Ağzını açar açmaz her şey durdu. Rosier, fırlatacağı büyünün son hecesini yuttu ve asasını indirdi. Malfoy onun hareketini taklit etti ve elinden geldiğince zarif bir şekilde oturarak cübbesini düzeltti.

"Üzgünüm, Tom," dedi Malfoy. Sesi güçlüydü ama gözlerinde hafif bir utanç vardı. Tom bakışlarını diğer suçluya doğru kaydırdı ve Rosier hemen özür mırıldandı, Tom'un bakışları altında gözlerini çevirdi.

Tom, takipçilerinin saygısının, eylemdeki otoritesinin ona verdiği sarhoş edici duygunun tadını çıkarıyordu.
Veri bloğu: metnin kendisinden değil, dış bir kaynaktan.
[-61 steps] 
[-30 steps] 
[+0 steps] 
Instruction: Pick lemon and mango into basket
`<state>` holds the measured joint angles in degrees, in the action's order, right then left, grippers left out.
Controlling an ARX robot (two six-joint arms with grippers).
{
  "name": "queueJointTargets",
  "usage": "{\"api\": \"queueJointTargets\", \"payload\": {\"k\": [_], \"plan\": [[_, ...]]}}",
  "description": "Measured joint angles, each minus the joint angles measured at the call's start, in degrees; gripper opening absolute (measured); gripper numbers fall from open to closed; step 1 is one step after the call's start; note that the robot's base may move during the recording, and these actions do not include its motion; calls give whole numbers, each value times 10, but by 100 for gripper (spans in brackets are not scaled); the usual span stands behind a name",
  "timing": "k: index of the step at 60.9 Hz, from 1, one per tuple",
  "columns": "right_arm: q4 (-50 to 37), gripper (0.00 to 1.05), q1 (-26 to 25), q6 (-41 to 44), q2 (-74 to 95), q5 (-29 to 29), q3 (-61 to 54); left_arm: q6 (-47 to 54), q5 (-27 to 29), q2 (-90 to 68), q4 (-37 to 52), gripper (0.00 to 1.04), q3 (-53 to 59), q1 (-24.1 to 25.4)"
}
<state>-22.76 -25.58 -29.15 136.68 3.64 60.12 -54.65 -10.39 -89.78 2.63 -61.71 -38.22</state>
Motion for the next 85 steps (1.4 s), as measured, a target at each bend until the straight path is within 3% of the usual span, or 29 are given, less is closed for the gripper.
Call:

Bu odada onun sözü kanundu.

 


 

Birkaç gün sonra Tom, Slytherin masasında kahvaltı ekmeğine tereyağı sürerken, "Perşembe günleri düello pratiği yapmaya başlayacağız," diye duyurdu.

"Ama Şövalyeler perşembeleri buluşuyor," diye cevapladı Rosier, ağzı sosis dolu.

"Bunun farkındayım," dedi Tom. "Toplantılarımız sırasında çalışma salonunda pratik yapmaya başlayacağız."

Hala uykulu olan Slytherin'ler ekstra çalışma konusunda heyecanlı görünmüyorlardı, ancak neyse ki ağızlarını kapalı tutmuşlardı. Dönemin başlamasına bir hafta kalmıştı ve önemsiz miktardaki okul ödevlerinden çoktan bitkin düşmüşlerdi.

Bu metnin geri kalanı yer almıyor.